ActionAuthorization

A base policy class for authorizing controller actions with access to the current_user and object.

Installation

Add this line to your application's Gemfile:

gem 'action_authorization'

And then execute:

$ bundle

Or install it yourself as:

$ gem install action_authorization

Requirements

ActionAuthorization requires a current_user method that returns the currently logged in user.

Usage

Include the ActionAuthorization module in your ApplicationController (or indvidual controller(s))

class ApplicationController < ActionController::Base
  include ActionAuthorization
end

Create an authorization policy for a resource.

class DocumentPolicy < ActionAuthorization::BasePolicy
  def show?
    document.owner == user
  end
end

Call authorize method in controller action.

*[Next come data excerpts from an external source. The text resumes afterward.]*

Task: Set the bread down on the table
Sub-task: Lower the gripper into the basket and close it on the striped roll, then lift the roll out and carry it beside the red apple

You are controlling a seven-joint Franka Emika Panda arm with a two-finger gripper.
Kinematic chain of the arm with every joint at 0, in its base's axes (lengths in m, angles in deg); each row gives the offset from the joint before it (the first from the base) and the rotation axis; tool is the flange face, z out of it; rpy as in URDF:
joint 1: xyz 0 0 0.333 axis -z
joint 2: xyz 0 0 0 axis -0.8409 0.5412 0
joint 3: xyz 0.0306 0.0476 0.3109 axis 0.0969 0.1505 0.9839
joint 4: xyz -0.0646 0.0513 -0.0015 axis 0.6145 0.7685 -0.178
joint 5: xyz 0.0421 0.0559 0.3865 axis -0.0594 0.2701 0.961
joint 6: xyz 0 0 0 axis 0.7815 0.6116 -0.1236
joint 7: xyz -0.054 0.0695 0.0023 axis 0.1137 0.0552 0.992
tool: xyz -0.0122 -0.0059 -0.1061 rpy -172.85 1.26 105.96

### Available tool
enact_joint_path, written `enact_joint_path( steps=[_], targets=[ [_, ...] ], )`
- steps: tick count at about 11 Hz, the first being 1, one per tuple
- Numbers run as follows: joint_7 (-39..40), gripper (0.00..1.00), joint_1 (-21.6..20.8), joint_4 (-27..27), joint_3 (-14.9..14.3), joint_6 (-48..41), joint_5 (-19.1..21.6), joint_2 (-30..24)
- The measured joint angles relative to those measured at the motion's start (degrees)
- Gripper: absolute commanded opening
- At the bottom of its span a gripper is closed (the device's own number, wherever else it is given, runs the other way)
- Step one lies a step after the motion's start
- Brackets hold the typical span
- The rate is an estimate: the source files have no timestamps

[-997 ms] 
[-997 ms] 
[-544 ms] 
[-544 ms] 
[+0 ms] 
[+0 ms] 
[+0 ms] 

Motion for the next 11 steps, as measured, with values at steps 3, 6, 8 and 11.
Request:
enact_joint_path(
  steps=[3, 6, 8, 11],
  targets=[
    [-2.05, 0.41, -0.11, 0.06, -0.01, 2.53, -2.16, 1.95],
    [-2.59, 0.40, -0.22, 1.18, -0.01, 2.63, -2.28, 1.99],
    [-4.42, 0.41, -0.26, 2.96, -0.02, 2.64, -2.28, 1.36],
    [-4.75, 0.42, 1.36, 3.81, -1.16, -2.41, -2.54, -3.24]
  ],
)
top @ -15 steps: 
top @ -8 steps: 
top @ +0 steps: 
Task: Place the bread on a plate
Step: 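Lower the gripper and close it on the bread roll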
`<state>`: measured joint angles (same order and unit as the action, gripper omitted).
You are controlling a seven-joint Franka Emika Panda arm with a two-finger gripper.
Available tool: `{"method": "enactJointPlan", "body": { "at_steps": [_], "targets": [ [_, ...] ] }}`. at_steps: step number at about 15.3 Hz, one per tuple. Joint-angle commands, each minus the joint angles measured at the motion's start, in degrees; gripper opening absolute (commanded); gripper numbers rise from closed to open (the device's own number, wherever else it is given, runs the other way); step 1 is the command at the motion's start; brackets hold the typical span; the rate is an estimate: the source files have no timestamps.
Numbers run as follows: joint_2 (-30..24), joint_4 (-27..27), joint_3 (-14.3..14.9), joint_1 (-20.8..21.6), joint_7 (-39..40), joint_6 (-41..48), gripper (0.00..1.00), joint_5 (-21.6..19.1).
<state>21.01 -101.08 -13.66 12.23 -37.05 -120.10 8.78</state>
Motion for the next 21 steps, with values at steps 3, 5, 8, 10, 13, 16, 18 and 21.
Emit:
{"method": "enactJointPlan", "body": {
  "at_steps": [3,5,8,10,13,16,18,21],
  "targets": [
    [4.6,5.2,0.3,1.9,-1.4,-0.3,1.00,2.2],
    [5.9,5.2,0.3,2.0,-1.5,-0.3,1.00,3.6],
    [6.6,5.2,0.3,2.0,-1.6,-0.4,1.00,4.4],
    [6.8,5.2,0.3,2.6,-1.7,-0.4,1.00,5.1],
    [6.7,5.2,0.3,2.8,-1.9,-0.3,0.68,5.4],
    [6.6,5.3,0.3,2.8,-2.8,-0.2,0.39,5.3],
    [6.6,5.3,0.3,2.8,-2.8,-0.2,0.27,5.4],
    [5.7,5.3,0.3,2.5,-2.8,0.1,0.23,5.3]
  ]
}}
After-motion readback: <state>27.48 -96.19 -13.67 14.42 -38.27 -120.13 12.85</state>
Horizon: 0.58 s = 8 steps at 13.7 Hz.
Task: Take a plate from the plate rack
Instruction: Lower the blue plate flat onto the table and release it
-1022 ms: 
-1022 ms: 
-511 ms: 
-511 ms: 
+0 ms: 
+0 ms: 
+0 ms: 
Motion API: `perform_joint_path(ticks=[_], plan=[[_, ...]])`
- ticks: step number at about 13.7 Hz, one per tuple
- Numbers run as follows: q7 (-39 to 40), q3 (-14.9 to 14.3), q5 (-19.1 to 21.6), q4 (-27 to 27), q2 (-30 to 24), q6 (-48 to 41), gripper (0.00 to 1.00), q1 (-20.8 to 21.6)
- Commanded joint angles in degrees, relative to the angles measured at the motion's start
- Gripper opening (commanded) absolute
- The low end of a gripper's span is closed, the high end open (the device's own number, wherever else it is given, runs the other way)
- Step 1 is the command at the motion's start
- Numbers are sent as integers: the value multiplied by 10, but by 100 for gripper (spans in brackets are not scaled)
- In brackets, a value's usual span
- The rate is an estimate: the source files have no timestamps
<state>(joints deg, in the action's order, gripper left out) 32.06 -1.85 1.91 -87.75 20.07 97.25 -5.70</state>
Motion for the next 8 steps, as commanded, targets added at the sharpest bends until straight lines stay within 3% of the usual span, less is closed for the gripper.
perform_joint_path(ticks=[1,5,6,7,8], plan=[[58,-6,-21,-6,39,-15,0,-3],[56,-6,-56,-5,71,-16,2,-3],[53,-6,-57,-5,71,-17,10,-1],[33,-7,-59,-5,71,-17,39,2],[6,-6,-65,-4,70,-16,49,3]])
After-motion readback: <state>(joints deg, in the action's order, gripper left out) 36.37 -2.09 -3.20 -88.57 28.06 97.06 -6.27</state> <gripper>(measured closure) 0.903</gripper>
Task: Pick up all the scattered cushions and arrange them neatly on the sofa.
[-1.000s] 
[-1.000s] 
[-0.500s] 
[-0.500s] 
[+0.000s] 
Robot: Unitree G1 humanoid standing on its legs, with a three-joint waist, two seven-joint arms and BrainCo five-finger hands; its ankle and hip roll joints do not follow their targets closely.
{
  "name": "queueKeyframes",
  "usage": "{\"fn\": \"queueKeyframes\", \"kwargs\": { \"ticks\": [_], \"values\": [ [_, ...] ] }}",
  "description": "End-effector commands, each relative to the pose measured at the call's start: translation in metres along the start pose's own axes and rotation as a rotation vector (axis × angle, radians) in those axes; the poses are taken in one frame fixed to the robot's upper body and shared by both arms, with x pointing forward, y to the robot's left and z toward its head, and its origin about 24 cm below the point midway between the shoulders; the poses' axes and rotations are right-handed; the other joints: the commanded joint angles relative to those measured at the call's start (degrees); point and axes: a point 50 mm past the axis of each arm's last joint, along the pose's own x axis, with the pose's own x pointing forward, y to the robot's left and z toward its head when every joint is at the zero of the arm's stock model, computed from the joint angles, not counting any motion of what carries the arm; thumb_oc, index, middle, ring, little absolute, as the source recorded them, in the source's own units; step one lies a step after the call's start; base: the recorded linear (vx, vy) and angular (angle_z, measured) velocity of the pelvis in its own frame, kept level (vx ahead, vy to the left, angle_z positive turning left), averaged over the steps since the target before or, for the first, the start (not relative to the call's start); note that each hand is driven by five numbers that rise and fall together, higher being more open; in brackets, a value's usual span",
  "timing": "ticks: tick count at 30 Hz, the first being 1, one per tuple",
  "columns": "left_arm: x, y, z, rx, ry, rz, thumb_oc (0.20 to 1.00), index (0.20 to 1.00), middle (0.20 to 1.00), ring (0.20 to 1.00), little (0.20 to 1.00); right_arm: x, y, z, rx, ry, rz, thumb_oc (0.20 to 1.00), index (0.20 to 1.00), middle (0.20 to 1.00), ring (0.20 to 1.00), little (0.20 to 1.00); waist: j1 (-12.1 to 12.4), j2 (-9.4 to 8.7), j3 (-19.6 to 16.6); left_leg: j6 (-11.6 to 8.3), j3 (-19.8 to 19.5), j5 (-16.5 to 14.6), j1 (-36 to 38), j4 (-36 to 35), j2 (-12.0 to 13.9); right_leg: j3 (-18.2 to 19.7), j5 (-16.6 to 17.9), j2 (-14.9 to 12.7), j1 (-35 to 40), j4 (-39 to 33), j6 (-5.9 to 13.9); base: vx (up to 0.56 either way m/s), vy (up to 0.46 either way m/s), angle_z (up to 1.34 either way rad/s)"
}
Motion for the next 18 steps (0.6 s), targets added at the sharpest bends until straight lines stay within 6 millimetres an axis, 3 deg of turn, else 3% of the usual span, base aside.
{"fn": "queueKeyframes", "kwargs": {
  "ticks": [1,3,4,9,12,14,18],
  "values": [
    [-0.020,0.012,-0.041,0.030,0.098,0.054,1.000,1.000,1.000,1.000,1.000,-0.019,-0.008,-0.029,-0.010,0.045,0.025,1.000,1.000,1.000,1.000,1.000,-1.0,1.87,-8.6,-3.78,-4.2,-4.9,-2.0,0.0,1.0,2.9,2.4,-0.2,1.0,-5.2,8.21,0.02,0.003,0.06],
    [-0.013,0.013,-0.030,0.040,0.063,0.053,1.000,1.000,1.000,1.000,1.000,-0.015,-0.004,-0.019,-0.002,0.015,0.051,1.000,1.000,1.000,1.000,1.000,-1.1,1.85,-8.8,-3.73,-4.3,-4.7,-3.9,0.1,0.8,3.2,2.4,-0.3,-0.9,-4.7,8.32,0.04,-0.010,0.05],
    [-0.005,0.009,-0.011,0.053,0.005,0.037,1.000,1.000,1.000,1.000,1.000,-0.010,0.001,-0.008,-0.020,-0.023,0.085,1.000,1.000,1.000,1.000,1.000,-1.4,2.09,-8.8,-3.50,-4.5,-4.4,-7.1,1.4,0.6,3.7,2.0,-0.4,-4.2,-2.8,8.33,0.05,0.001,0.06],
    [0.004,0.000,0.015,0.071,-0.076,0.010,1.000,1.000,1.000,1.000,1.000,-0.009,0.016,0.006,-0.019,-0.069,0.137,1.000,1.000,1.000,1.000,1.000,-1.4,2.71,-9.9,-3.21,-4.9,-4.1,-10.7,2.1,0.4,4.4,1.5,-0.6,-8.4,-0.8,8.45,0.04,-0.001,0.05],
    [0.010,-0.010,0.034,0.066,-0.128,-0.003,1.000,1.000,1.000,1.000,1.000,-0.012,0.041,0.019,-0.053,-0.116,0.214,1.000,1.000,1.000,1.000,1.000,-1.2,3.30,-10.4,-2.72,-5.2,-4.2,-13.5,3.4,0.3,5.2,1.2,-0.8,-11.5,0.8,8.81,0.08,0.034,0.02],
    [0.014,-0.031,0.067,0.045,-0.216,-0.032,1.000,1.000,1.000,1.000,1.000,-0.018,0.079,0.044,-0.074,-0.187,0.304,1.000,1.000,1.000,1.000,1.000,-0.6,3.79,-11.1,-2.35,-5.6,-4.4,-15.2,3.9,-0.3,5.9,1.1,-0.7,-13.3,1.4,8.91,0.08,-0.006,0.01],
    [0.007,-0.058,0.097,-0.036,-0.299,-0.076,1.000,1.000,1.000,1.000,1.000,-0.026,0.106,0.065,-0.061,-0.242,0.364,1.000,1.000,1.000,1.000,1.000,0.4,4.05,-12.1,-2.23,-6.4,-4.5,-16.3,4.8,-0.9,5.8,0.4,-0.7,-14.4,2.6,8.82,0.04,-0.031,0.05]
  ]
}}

class DocumentController < ApplicationController
  def show
    @document = authorize(Document.find(params[:id]))
  end
end

Pass a policy_class to authorize to override the default resource based policy.

class DocumentController < ApplicationController
  def show
    @document = authorize(Document.find(params[:id]), policy_class: UserOwnerPolicy)
  end
end

Check if authorized before displaying a link in the view.

<%= link_to(@document.name, @document) if policy(@document).show? %>

Development

After checking out the repo, run bin/setup to install dependencies. Then, run rake test to run the tests. You can also run bin/console for an interactive prompt that will allow you to experiment.

To install this gem onto your local machine, run bundle exec rake install. To release a new version, update the version number in version.rb, and then run bundle exec rake release, which will create a git tag for the version, push git commits and tags, and push the .gem file to rubygems.org.

Contributing

Bug reports and pull requests are welcome on GitHub at https://github.com/wwidea/action_authorization.

License

The gem is available as open source under the terms of the MIT License.